CFD Online Logo CFD Online URL
www.cfd-online.com
[Sponsors]
Home > Forums > Software User Forums > OpenFOAM > OpenFOAM Running, Solving & CFD

OpenFoam v1812 over Infiniband

Register Blogs Community New Posts Updated Threads Search

Like Tree1Likes
  • 1 Post By wyldckat

Reply
 
LinkBack Thread Tools Search this Thread Display Modes
Old   July 12, 2019, 06:23
Default OpenFoam v1812 over Infiniband
  #1
New Member
 
Augustin
Join Date: Jan 2019
Posts: 6
Rep Power: 7
Augustin.h is on a distinguished road
Hi,

I have a problem launching openFoam with mpirun --hostfile

I have two servers on Ubuntu 18.04 with 32 cores each and OpenFoam 1812

I 've linked two of my servers with an infiniband connexion, and I would like to launch a calculation on the two machines to have 64 cores. The link is working I tried with a simple "Hello word" script, I can print 64 times Hello Word, it is cool but not very usefull.

I use the command:
/usr/local/lib/openMPI-4/bin/mpirun -np 64 --hostfile hostfile --mca btl_openib_allow_ib true snappyHexMesh

I get this error
Code:
--------------------------------------------------------------------------
mpirun was unable to find the specified executable file, and therefore
did not launch the job.  This error was first reported for process
rank 16; it may have occurred for other processes as well.

NOTE: A common cause for this error is misspelling a mpirun command
      line parameter option (remember that mpirun interprets the first
      unrecognized command line token as the executable).

Node:       oahu
Executable: /opt/openfoam1812/OpenFOAM-v1812/platforms/linux64GccDPInt32Opt/bin/snappyHexMesh
--------------------------------------------------------------------------
The path to the executable is right and is the same for both server.
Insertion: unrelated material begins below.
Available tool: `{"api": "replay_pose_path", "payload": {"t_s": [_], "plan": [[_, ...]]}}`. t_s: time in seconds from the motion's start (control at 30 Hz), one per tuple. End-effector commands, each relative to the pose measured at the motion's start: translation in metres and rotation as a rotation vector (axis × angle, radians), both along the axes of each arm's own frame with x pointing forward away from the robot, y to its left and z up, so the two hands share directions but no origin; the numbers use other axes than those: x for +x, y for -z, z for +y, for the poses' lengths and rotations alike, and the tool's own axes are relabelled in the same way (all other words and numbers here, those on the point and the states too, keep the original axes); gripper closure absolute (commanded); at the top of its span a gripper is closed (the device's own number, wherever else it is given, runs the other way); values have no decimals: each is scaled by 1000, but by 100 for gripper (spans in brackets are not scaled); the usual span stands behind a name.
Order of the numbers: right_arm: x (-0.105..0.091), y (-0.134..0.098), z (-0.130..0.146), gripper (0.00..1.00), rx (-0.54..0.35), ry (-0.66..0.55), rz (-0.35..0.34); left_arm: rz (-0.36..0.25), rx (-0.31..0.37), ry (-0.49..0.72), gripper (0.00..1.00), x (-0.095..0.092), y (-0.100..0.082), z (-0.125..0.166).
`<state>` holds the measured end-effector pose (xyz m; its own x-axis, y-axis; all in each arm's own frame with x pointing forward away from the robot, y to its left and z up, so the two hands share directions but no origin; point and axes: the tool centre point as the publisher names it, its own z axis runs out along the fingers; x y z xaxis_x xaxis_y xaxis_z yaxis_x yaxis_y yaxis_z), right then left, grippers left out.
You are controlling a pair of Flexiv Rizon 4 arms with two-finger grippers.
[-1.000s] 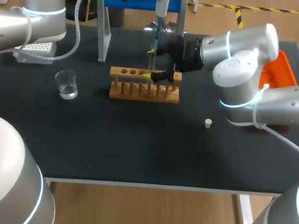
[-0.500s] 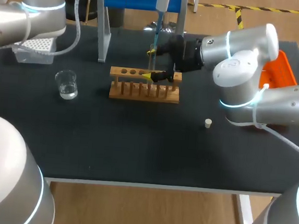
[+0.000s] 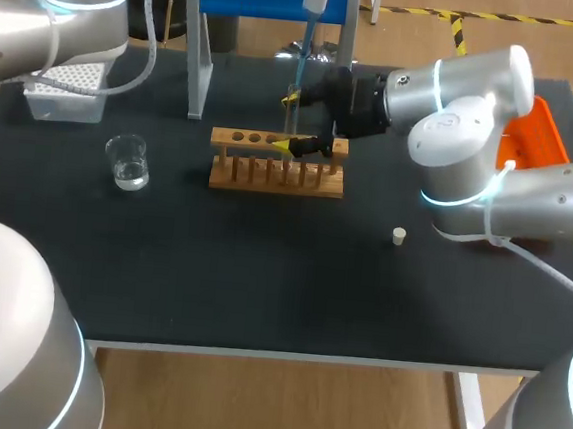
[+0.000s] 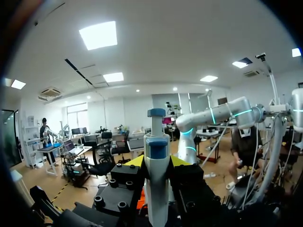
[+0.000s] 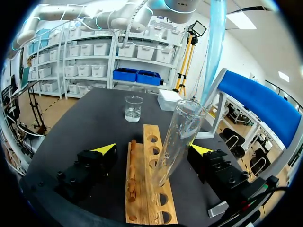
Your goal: Invert the test tube, pick up the pipette, mount the tip to pipette, aspirate from beaker and dispense into the tube, eject the tip, return the pipette, and cap with the stopper.
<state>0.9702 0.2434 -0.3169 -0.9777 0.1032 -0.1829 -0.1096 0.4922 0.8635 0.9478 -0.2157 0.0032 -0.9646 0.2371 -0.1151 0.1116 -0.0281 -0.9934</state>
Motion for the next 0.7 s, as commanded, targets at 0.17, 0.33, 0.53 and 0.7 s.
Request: {"api": "replay_pose_path", "payload": {"t_s": [0.17, 0.33, 0.53, 0.7], "plan": [[0, 0, 0, 0, -1, 0, 0, -12, 38, -60, 100, -20, -12, 14], [0, 0, 0, 0, -1, 0, 0, -6, 31, -144, 100, -49, -6, 46], [0, 0, 0, 0, -1, 0, 0, 9, 12, -236, 100, -89, 14, 79], [0, 0, 0, 0, -1, 0, 0, 24, -22, -302, 100, -115, 37, 95]]}}
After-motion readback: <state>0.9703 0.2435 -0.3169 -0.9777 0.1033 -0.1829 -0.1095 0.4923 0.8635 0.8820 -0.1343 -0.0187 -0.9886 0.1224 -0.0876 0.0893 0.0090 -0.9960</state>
I also tried with the full path of snappyHexMesh

But the server slave is throwing:
Code:
/opt/openfoam1812/OpenFOAM-v1812/platforms/linux64GccDPInt32Opt/bin/snappyHexMesh: error while loading shared libraries: libfiniteVolume.so: cannot open shared object file: No such file or directory
Does any one have an idea ?

Cheers

Augustin
Augustin.h is offline   Reply With Quote

Old   July 14, 2019, 08:06
Default
  #2
Retired Super Moderator
 
Bruno Santos
Join Date: Mar 2009
Location: Lisbon, Portugal
Posts: 10,981
Blog Entries: 45
Rep Power: 128
wyldckat is a name known to allwyldckat is a name known to allwyldckat is a name known to allwyldckat is a name known to allwyldckat is a name known to allwyldckat is a name known to all
Quick answer: OpenFOAM's script foamJob can do the necessary tuning for you, so that you don't need to worry about writing all of the lengthy commands.

If you simply run:
Code:
foamJob -p -s snappyHexMesh
it will do everything else for you. It will even show at the start of the execution, the command that was used to run mpirun.
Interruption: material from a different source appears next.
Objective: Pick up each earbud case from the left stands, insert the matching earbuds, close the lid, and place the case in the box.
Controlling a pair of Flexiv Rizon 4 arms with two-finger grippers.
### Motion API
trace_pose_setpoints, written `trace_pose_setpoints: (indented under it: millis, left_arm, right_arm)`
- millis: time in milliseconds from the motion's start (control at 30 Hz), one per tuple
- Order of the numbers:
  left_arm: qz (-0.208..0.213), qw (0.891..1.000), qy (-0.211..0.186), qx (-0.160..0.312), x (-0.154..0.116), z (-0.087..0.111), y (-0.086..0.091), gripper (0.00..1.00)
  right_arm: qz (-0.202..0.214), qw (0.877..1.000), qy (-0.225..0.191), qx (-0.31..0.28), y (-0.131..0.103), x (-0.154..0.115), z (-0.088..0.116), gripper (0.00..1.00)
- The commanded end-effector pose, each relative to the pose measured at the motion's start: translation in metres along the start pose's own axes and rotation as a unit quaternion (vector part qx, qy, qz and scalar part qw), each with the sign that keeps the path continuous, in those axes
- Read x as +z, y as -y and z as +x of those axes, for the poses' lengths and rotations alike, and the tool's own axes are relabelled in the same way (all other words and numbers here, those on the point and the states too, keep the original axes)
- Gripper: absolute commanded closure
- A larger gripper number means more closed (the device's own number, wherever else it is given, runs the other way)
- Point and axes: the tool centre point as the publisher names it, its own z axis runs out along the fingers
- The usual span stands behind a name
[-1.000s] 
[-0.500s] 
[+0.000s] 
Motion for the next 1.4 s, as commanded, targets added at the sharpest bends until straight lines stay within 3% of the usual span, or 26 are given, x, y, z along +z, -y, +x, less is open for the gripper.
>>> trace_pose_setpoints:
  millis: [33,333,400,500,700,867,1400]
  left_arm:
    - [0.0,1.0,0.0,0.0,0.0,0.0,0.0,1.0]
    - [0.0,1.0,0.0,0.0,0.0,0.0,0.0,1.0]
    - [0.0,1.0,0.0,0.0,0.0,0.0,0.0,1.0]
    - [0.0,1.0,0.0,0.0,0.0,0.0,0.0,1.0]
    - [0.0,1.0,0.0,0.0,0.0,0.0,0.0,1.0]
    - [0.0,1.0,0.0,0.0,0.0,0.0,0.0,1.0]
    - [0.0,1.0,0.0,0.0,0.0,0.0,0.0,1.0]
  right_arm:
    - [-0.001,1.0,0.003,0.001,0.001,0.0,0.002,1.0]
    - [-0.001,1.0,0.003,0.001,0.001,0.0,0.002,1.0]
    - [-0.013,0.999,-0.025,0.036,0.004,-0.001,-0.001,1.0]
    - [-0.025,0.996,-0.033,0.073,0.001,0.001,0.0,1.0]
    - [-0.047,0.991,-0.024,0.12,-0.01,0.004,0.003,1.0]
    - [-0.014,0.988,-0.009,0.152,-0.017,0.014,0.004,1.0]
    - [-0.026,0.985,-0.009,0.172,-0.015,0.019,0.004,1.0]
As for selecting Infiniband by default, I believe that Open-MPI will try to use all available network interfaces and choose the best performing one.
__________________
wyldckat is offline   Reply With Quote

Old   July 15, 2019, 06:00
Default
  #3
New Member
 
Augustin
Join Date: Jan 2019
Posts: 6
Rep Power: 7
Augustin.h is on a distinguished road
Hi thanks for the answer, foamExec was not present in the v1812 version, but I added the executable from v1806 version, but I got the following error:

Code:
cws@maui:~/Molokai/bench/run_32$ foamJob -p -s snappyHexMesh
Parallel processing using SYSTEMOPENMPI with 32 processors
Executing: /usr/local/lib/openMPI-4/bin/mpirun -np 32 -hostfile hostfile -x FOAM_SETTINGS /opt/openfoam1812/OpenFOAM-v1812/bin/foamExec snappyHexMesh -parallel | tee  log
[maui:03969] Warning: could not find environment variable "FOAM_SETTINGS"
--------------------------------------------------------------------------
By default, for Open MPI 4.0 and later, infiniband ports on a device
are not used by default.  The intent is to use UCX for these devices.
You can override this policy by setting the btl_openib_allow_ib MCA parameter
to true.

  Local host:              oahu
  Local adapter:           mlx5_0
  Local port:              1

--------------------------------------------------------------------------
--------------------------------------------------------------------------
WARNING: There was an error initializing an OpenFabrics device.

  Local host:   oahu
  Local device: mlx5_0
--------------------------------------------------------------------------
/*---------------------------------------------------------------------------*\
| =========                 |                                                 |
| \\      /  F ield         | OpenFOAM: The Open Source CFD Toolbox           |
|  \\    /   O peration     | Version:  v1812                                 |
|   \\  /    A nd           | Web:      www.OpenFOAM.com                      |
|    \\/     M anipulation  |                                                 |
\*---------------------------------------------------------------------------*/
Build  : v1812 OPENFOAM=1812
Arch   : "LSB;label=32;scalar=64"
Exec   : snappyHexMesh -parallel
Date   : Jul 15 2019
Time   : 10:57:47
Host   : maui
PID    : 3978
I/O    : uncollated
[maui:3978 :0:3978] Caught signal 11 (Segmentation fault: address not mapped to object at address (nil))
==== backtrace ====
    0  /usr/lib/libucs.so.0(+0x1ec4c) [0x7fae62279c4c]
    1  /usr/lib/libucs.so.0(+0x1eec4) [0x7fae62279ec4]
===================
--------------------------------------------------------------------------
An MPI communication peer process has unexpectedly disconnected.  This
usually indicates a failure in the peer process (e.g., a crash or
otherwise exiting without calling MPI_FINALIZE first).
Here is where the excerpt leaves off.